Various brain areas of mammals can phyletically be traced back to
homologous structures in amphibians. The amphibian brain may thus be
regarded as a kind of "microcosm" of the highly complex primate brain,
as far as certain homologous structures, sensory functions, and assigned
ballistic (pre-planned and pre-pro- grammed) motor and behavioral
processes are concerned. A variety of fundamental operations that
underlie perception, cognition, sensorimotor transformation and its
modulation appear to proceed in primate's brain in a way understandable
in terms of basic principles which can be investigated more easily by
experiments in amphibians. We have learned that progress in the
quantitative description and evaluation of these principles can be
obtained with guidance from theory. Modeling - supported by simulation -
is a process of transforming abstract theory derived from data into
testable structures. Where empirical data are lacking or are difficult
to obtain because of structural constraints, the modeler makes
assumptions and approximations that, by themselves, are a source of
hypotheses.
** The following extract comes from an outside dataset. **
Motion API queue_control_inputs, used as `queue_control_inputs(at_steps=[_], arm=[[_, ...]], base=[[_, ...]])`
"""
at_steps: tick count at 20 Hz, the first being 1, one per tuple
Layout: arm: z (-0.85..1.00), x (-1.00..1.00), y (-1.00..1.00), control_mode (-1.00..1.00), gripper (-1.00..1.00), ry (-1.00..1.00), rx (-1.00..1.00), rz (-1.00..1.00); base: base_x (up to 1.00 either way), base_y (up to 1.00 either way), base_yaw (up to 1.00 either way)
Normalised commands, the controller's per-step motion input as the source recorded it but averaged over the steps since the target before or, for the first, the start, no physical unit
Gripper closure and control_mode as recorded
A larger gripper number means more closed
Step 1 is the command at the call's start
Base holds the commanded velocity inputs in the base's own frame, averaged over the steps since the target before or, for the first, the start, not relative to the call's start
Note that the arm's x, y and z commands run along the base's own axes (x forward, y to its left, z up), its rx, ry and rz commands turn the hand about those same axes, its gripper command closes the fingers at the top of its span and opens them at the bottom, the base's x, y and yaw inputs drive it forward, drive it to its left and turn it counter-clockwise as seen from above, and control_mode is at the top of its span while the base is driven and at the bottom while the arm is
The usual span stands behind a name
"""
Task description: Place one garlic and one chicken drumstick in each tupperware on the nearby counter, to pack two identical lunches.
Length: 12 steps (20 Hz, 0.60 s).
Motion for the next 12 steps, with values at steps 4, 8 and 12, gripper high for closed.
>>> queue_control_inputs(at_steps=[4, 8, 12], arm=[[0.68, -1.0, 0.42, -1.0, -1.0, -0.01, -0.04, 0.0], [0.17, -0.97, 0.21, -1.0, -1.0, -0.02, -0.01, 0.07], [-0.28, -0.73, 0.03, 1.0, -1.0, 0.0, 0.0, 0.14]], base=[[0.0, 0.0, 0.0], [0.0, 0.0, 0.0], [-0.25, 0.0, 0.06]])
If a neural model is then tied to empirical data, it can be
used to predict results and hence again to become subject to
experimental tests whose resulting data in tum will lead to further
improvements of the model. By means of our present models of visuomotor
coordination and its modulation by state-dependent inputs, we are just
beginning to simulate and analyze how external information is
represented within different brain structures and how these structures
use these operations to control adaptive behavior.